Researchers assessed the participants’ diets via questionnaires given at the start of the study and then every four years. One question asked how much and how often people ate avocado. A serving was considered a half an avocado or one-half cup, cubed.
What were the findings?
During the 30-year follow-up, researchers documented 9,185 heart attacks and 5,290 strokes among the participants. Compared with people who never or rarely ate avocados, those who ate at least two servings each week had a 16% lower risk of cardiovascular disease and a 21% lower risk of experiencing a heart attack or related problem due to coronary artery disease. (Coronary artery disease refers to a narrowing or blockage in the blood vessels that supply the heart; it’s the most common type of cardiovascular disease.)

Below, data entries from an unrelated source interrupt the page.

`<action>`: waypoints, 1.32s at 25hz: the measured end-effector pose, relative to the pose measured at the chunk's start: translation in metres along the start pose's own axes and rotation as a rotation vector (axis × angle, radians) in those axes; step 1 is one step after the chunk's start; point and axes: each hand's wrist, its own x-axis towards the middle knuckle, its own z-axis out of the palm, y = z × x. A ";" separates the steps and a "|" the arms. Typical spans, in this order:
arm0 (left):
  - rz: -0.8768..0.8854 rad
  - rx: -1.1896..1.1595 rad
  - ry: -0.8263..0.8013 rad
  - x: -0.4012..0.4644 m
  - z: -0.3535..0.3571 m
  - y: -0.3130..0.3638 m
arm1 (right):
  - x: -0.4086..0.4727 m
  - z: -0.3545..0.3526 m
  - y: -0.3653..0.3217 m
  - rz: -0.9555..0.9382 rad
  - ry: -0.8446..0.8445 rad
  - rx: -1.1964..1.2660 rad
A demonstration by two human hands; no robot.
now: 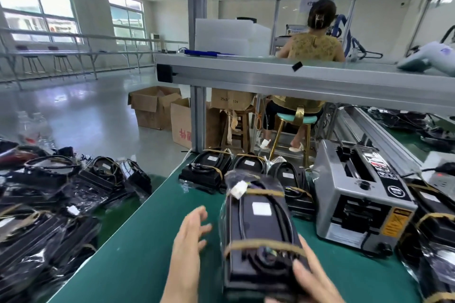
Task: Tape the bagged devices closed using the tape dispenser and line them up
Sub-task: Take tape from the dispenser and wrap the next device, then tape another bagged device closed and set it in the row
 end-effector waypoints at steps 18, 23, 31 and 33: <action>0.525 1.262 -0.118 0.014 0.038 -0.044 | 0.202 0.164 0.044 0.187 0.189 -0.188; 0.612 1.218 -0.094 0.020 0.034 -0.054 | 0.217 0.160 0.057 0.171 0.144 -0.485; 0.638 1.209 -0.127 0.024 0.034 -0.062 | 0.220 0.156 0.062 0.145 0.233 -1.041; 0.695 1.253 -0.093 0.024 0.034 -0.063 | 0.217 0.154 0.061 0.090 0.263 -1.199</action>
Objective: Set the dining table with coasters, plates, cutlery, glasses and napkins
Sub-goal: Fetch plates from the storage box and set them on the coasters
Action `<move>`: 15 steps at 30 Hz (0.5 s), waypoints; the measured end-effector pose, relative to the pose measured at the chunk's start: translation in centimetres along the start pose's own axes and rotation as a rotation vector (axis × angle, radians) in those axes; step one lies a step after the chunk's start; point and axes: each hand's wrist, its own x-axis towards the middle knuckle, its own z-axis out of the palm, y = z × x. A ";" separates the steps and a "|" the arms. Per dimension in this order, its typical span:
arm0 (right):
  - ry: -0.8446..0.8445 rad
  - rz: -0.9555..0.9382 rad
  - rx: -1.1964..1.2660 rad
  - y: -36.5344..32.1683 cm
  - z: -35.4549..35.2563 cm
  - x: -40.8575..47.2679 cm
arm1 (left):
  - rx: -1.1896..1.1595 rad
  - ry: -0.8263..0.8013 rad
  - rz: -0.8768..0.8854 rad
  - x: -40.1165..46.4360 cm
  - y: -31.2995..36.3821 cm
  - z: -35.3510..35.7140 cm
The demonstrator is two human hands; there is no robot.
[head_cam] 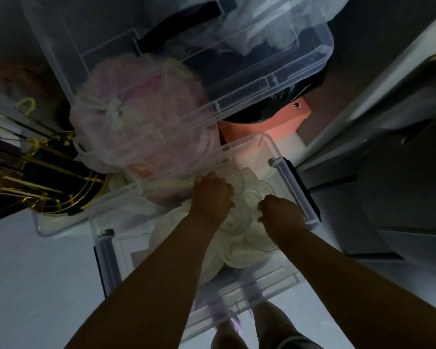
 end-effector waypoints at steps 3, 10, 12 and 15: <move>-0.005 0.031 0.082 -0.1 -0.7 -0.3 | -0.132 0.040 -0.040 -1.0 -1.1 -0.5; 0.136 -0.047 0.382 -6.4 -3.5 -3.5 | -0.543 0.405 -0.350 -8.1 -5.7 1.9; -0.047 -0.073 0.482 -9.6 -2.0 -4.1 | -0.591 0.277 -0.503 -9.8 -6.4 3.6; -0.321 -0.057 0.433 -12.9 1.1 -4.1 | -0.719 0.015 -0.657 -11.0 -7.6 5.3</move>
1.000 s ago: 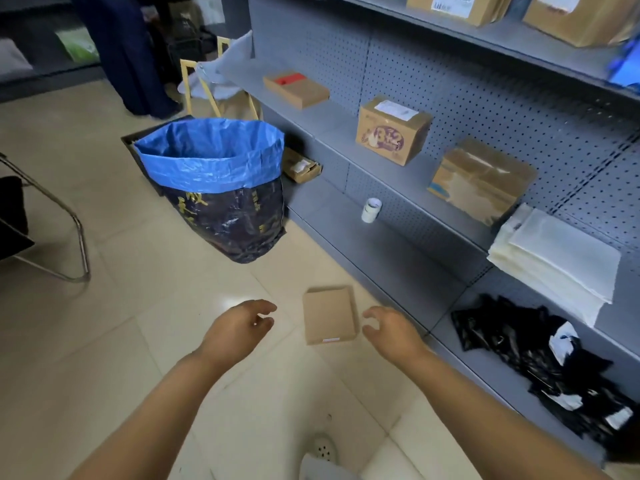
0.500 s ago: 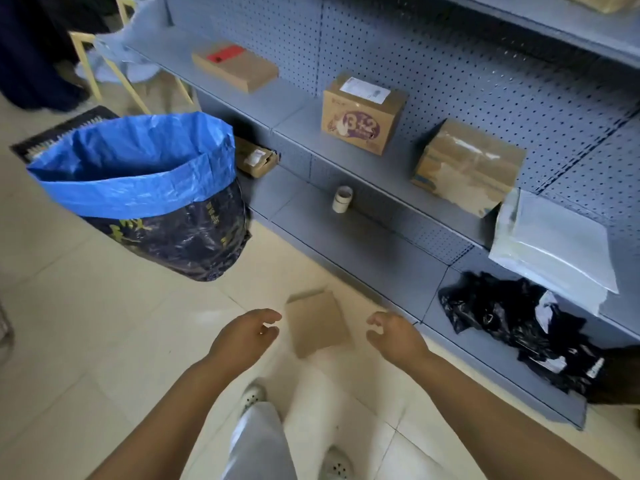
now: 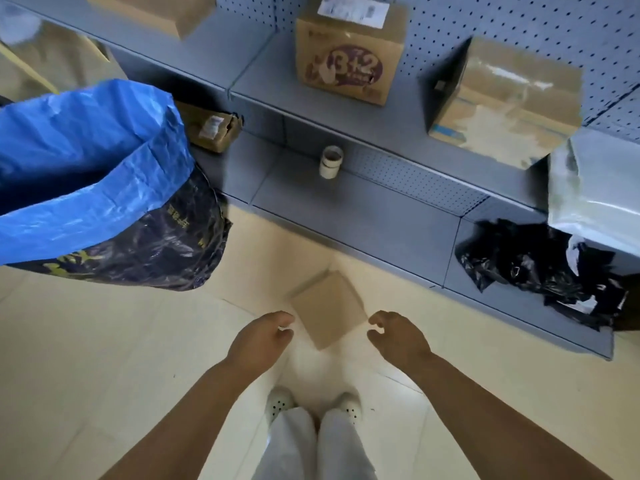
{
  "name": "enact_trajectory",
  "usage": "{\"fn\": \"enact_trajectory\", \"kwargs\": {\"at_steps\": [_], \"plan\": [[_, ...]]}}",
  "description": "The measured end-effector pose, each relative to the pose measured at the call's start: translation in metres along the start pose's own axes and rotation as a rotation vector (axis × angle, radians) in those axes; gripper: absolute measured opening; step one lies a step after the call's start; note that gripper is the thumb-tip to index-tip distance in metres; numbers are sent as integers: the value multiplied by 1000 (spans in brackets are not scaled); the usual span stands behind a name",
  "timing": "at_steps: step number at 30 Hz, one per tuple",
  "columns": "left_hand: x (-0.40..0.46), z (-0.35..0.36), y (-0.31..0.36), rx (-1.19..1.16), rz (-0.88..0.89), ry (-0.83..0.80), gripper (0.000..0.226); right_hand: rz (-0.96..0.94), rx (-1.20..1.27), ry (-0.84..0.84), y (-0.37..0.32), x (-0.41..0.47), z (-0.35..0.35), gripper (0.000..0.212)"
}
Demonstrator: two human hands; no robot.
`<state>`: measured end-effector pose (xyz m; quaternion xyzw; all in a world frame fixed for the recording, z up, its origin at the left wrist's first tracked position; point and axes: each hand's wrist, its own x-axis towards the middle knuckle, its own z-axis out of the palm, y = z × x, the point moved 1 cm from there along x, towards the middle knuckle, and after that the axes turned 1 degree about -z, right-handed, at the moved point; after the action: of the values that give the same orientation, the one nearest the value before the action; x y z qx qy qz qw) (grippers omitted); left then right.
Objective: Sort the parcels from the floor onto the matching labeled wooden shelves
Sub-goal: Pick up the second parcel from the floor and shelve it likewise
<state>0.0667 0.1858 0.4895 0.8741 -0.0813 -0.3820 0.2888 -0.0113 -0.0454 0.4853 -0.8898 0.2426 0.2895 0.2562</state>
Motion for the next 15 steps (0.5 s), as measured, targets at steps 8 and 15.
{"fn": "enact_trajectory", "kwargs": {"at_steps": [8, 15], "plan": [[132, 87, -75, -10, -80, -99, 31, 117, -10, -105, 60, 130, 89, 31], [258, 176, -173, -48, -190, -65, 27, 162, -13, -146, 117, 261, 180, 33]]}}
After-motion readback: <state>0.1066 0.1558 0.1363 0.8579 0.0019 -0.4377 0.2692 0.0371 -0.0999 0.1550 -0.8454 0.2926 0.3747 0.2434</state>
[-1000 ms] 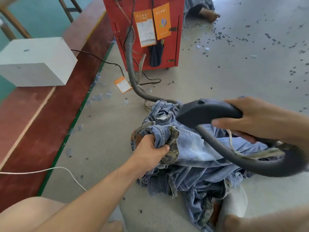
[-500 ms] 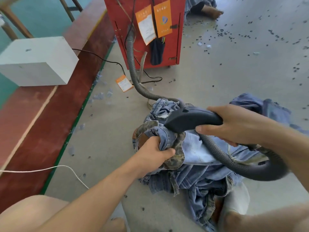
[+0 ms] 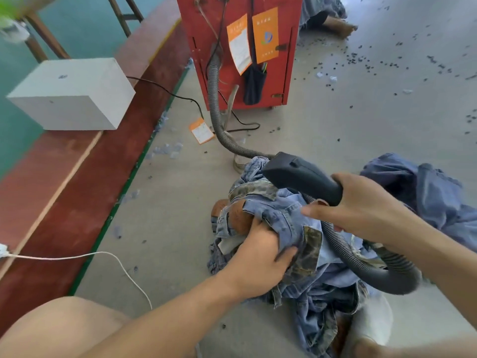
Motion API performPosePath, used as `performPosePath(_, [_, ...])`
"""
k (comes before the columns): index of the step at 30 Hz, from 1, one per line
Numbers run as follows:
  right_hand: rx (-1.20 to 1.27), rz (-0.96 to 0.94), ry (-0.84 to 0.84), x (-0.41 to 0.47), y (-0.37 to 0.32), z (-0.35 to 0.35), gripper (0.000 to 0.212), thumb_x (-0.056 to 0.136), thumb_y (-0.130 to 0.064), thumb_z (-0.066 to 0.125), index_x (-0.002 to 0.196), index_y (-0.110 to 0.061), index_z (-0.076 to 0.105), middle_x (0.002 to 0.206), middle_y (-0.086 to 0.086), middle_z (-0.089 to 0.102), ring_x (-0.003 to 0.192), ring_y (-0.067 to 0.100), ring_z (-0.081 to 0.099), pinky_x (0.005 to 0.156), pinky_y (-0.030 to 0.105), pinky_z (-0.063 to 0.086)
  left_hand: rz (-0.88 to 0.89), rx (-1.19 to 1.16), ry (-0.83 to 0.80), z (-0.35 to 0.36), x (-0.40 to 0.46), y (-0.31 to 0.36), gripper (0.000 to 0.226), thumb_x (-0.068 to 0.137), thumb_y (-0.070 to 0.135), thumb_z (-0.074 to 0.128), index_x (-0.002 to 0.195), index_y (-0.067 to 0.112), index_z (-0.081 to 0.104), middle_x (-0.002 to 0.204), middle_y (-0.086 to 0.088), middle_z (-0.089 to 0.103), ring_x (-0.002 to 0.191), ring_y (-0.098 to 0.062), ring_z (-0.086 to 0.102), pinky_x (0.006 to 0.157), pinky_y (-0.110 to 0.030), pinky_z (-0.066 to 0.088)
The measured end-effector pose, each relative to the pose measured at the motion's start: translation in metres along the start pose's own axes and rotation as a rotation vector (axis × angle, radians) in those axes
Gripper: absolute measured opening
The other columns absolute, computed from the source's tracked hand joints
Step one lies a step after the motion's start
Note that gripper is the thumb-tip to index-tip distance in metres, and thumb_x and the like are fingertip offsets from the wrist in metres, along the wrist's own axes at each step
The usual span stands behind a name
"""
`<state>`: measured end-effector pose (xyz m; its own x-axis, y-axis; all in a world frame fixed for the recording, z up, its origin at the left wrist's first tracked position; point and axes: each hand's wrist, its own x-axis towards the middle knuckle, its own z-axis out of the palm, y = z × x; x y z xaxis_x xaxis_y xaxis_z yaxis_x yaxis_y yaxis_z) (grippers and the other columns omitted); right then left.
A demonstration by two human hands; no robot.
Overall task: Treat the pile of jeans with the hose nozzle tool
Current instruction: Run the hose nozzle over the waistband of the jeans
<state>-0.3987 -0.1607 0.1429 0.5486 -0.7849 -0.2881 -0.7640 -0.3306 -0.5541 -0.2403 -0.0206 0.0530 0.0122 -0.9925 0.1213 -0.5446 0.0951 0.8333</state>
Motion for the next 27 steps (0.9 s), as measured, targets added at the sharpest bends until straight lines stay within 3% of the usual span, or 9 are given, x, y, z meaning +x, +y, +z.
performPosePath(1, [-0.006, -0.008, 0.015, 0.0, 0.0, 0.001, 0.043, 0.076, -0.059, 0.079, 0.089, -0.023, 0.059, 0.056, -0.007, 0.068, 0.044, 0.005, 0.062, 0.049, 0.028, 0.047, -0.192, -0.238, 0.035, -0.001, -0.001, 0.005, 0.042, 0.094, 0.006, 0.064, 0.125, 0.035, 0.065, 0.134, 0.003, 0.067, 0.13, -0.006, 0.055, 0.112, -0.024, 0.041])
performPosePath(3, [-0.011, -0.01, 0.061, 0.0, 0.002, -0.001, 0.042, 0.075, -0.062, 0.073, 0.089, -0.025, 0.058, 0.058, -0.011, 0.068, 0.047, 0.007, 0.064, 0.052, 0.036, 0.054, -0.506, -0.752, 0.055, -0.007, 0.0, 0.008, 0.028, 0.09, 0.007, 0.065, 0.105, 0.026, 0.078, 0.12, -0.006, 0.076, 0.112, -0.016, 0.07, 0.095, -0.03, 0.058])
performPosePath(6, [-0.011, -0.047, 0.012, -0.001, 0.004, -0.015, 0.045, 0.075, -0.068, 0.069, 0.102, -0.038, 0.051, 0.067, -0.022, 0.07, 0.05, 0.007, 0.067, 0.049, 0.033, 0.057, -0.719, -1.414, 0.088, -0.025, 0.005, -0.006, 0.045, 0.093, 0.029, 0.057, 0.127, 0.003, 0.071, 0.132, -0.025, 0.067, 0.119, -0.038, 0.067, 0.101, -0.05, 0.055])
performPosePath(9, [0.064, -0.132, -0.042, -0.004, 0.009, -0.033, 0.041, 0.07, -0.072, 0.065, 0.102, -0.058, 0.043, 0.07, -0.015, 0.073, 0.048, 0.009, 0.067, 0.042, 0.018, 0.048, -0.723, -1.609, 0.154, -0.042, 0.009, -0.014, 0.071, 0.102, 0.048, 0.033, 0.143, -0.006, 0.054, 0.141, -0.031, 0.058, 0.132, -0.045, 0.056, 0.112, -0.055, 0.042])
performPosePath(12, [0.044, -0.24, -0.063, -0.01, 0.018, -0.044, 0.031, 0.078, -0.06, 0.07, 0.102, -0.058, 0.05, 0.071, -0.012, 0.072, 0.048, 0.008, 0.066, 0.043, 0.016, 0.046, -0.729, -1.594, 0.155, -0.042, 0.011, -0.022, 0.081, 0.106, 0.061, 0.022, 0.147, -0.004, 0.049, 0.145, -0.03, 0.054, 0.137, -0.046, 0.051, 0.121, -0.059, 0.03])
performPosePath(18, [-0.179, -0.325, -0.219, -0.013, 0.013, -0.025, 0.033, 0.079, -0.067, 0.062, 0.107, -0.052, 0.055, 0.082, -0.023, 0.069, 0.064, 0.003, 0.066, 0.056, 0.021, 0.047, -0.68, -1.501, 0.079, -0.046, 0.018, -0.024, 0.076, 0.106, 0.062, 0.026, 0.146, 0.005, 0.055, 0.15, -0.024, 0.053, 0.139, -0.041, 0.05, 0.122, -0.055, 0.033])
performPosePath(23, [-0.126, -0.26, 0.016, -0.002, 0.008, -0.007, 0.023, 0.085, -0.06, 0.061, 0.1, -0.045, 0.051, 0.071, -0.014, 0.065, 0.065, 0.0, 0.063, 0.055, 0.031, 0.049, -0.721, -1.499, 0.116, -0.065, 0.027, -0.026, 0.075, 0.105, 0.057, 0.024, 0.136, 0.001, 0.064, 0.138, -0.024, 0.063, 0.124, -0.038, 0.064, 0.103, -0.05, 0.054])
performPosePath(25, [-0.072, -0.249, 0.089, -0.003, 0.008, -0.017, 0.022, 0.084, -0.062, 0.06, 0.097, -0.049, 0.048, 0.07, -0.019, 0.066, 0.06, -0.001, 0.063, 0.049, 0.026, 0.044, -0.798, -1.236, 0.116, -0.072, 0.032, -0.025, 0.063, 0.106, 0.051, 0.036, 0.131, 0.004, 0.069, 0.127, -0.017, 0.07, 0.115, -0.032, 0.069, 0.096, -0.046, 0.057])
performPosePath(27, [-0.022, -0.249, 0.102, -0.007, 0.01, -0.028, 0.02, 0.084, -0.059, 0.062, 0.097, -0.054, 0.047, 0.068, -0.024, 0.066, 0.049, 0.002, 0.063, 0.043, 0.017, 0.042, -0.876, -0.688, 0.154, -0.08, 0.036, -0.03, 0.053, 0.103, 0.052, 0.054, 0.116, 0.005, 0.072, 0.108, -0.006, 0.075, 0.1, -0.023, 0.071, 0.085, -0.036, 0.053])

What makes avocados a heart-healthy choice?
Hass avocados, which have dark green, nubbly skin, are the most popular variety in the United States. They’re abundant in healthy fats, fiber, and several micronutrients associated with cardiovascular health:
- Oleic acid. This monounsaturated fat is also plentiful in olives. Half an avocado has around 6.5 grams of oleic acid, or about the same amount found in a tablespoon of olive oil. Research shows that replacing foods high in saturated fat (such as butter, cheese, and meat) with those rich in unsaturated fats (such as avocados, nuts, and seeds) helps lower blood levels of harmful LDL cholesterol, a key culprit in coronary artery disease.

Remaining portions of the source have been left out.